- Coopamare, a cooperativa de catadores mais antiga do Brasil, ocupa área de 675 metros quadrados sob o Viaduto Paulo VI, em Pinheiros, há 37 anos.
- A prefeitura de São Paulo notificou a desocupação, com auto de fiscalização de 18 de março; a notificação chegou em 31 de março e a defesa foi apresentada em 2 de abril.
- A permissão de uso da área foi revogada em 2023, por proteção do bem público e alegação de risco de incêndio; a ocupação é considerada ilegal por invasão.
- A cooperativa opera com cerca de 24 cooperados e 60 catadores autônomos, recuperando em torno de 100 toneladas de material reciclável por mês.
- Entidades de apoio, como a Ancat, Unicatadores e MNCR, defendem a permanência da Coopamare e dizem que a intervenção deve considerar o trabalho e a região; a prefeitura afirma manter diálogo para encontrar local adequado.
A Cooperativa de Catadores Autônomos de Papel, Aparas e Materiais Reaproveitáveis, conhecida como Coopamare, recebeu uma notificação da Prefeitura de São Paulo para desocupar o espaço sob o Viaduto Paulo VI, em Pinheiros. O chamamento foi registrado no último dia 31 de março, baseado em um auto de fiscalização de 18 de março. O local possui 675 m².
A defesa apresentada pela Coopamare ocorreu no dia 2 de abril. A Prefeitura revogou a permissão de uso em 2023, sob a alegação de risco de incêndio, para proteção do bem público. A notificação concede um prazo de 15 dias para contestação.
A Coopamare funciona há 37 anos no local e é tida como a cooperativa de reciclagem mais antiga em atividade no Brasil. A prefeitura não respondeu até o fechamento desta reportagem, segundo apuração da Agência Brasil.
Contexto e dimensões do caso
Segundo a presidente da Coopamare, Carla Moreira de Souza, a cooperativa já dialogou com a prefeitura durante o processo de defesa. A entidade solicitou que a mudança ocorra para um espaço adequado, preferencialmente sem perder a região de atuação. O grupo afirma que não aceita deslocar-se para outro viaduto, buscando manter as condições de trabalho.
A Coopamare recolhe e processa cerca de 100 toneladas de material reciclável por mês. O trabalho é realizado por 24 cooperados e cerca de 60 catadores de lixo autônomos, segundo o movimento.
A organização ressalta que a atuação na região reduz poluição, diminui o envio de resíduos aos aterros e gera economia para o município. O manifesto da cooperativa também reforça o papel social, com inclusão e melhorias de oportunidades para catadores que já estiveram em situação de vulnerabilidade.

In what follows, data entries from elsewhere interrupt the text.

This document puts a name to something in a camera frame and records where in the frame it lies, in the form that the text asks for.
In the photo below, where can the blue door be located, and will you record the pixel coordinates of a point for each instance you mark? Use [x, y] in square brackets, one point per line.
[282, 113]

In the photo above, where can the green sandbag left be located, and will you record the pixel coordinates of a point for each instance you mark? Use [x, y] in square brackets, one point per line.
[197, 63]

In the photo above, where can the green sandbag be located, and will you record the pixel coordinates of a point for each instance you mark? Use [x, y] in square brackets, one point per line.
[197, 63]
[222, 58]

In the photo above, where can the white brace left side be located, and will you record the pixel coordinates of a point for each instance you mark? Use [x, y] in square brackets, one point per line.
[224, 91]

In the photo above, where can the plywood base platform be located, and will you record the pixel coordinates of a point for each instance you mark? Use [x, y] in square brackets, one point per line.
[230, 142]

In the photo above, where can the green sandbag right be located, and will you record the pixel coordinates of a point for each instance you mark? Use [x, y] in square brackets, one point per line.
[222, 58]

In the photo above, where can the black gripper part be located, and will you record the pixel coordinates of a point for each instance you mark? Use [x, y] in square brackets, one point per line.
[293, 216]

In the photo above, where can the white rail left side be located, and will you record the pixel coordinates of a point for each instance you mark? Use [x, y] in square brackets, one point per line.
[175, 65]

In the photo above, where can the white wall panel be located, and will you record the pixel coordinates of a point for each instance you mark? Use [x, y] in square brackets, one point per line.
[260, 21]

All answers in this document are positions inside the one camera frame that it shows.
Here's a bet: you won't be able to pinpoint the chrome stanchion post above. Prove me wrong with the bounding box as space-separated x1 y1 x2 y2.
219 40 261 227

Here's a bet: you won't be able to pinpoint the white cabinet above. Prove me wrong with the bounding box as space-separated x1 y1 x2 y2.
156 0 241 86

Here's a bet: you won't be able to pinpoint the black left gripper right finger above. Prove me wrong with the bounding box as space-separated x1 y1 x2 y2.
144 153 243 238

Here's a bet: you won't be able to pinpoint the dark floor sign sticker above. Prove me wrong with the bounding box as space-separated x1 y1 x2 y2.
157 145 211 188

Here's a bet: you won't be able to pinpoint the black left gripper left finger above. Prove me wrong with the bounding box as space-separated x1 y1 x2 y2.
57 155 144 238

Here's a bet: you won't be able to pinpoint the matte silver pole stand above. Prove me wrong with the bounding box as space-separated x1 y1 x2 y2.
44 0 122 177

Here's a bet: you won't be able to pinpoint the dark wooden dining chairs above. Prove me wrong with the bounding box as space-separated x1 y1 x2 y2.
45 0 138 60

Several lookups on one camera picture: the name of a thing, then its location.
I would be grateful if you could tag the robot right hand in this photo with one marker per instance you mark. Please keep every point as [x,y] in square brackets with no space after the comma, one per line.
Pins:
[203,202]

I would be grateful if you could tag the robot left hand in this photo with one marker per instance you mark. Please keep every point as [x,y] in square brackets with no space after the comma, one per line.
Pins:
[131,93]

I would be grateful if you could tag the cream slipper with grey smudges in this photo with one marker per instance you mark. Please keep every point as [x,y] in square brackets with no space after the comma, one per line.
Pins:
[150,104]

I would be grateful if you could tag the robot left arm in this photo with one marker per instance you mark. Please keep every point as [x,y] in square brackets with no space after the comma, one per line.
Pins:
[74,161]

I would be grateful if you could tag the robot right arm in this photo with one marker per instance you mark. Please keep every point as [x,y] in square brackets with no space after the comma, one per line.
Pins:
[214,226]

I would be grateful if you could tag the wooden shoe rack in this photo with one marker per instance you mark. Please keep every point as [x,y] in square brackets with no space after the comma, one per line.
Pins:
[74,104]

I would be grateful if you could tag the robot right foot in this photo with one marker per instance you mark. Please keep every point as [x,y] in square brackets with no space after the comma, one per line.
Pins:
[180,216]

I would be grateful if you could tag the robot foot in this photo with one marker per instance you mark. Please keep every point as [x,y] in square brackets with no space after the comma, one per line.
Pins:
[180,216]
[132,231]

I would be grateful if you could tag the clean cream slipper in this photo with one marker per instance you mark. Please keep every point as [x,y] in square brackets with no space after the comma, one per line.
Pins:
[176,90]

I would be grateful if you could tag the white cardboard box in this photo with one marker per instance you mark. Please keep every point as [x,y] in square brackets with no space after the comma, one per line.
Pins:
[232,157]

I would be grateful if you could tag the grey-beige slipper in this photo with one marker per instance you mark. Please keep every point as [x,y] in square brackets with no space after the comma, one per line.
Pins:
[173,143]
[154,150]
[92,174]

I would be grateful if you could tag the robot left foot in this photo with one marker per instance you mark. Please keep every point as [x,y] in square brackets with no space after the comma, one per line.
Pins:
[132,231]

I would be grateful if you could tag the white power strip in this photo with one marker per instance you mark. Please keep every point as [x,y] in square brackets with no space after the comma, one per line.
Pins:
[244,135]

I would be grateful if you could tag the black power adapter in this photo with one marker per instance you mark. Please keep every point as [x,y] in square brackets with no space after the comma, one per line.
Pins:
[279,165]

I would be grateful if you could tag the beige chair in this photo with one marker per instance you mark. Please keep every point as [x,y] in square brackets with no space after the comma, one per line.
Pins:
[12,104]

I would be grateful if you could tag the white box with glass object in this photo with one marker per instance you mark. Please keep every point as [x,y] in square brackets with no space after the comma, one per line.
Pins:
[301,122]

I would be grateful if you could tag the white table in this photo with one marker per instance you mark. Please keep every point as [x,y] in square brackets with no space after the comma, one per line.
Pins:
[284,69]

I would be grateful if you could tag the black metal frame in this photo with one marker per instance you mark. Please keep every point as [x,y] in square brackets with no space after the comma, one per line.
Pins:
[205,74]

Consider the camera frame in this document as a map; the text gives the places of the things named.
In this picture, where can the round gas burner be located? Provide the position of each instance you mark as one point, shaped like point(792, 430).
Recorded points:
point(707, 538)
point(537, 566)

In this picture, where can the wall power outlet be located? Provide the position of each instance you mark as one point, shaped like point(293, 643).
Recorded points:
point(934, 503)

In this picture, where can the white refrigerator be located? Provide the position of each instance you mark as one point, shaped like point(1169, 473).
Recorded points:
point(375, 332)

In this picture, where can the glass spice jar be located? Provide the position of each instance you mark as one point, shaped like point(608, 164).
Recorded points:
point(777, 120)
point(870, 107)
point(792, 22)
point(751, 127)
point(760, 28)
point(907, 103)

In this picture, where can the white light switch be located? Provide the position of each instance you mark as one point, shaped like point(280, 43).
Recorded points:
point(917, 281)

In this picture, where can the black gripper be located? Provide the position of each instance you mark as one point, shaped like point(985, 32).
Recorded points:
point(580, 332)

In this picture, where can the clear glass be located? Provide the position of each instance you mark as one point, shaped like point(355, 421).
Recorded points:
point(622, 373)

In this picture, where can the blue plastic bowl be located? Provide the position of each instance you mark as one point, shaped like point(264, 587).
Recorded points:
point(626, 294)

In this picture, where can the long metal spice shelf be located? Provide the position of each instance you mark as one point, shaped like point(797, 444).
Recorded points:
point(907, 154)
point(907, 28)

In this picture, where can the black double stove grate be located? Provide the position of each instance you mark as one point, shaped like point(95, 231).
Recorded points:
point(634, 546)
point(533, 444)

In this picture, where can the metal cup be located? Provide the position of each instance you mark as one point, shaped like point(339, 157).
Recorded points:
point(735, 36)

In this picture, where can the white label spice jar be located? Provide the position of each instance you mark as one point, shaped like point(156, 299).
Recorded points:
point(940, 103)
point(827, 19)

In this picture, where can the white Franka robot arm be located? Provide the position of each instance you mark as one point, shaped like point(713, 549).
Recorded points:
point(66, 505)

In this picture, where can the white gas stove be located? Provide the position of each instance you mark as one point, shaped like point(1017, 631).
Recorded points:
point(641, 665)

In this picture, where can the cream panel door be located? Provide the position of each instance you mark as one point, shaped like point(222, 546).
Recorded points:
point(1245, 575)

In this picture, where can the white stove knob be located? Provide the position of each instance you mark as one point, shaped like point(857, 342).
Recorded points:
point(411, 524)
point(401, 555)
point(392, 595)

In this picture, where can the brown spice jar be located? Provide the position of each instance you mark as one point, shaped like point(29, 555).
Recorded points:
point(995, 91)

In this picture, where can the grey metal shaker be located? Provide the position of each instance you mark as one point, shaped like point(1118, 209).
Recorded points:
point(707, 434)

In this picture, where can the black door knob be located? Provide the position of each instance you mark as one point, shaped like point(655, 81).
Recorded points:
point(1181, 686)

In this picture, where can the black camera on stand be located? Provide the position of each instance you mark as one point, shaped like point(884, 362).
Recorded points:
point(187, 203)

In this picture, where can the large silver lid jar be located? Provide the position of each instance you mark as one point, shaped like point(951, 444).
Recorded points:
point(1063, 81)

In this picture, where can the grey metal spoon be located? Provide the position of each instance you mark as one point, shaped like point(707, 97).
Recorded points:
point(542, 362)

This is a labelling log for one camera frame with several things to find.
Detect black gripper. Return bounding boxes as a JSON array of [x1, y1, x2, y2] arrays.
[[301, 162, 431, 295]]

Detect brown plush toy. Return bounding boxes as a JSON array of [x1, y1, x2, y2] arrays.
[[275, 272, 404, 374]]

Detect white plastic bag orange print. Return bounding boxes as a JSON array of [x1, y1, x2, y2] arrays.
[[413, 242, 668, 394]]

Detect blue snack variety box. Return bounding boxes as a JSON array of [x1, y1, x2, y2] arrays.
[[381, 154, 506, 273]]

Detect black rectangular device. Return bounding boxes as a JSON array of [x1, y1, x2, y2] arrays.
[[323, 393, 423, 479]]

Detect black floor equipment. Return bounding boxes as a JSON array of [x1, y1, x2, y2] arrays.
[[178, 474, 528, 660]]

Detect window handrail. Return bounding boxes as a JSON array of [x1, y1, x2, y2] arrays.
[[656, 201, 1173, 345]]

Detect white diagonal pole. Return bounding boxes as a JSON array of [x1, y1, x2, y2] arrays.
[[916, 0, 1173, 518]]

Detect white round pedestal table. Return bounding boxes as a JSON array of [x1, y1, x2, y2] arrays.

Apoios e relevância institucional
A Ancat — Associação Nacional de Catadores/as de Materiais Recicláveis — declarou apoio à Coopamare, destacando-a como a primeira cooperativa de catadores do Brasil e um marco histórico na organização da categoria. Para a Ancat, a permanência no local é vista como reconhecimento do trabalho essencial para a cidade.
A Unicatadores e o MNCR — Movimento Nacional dos Catadores de Materiais Recicláveis — também manifestaram apoio à Coopamare, fortalecendo a rede de entidades voltadas à inclusão social e à reciclagem formal.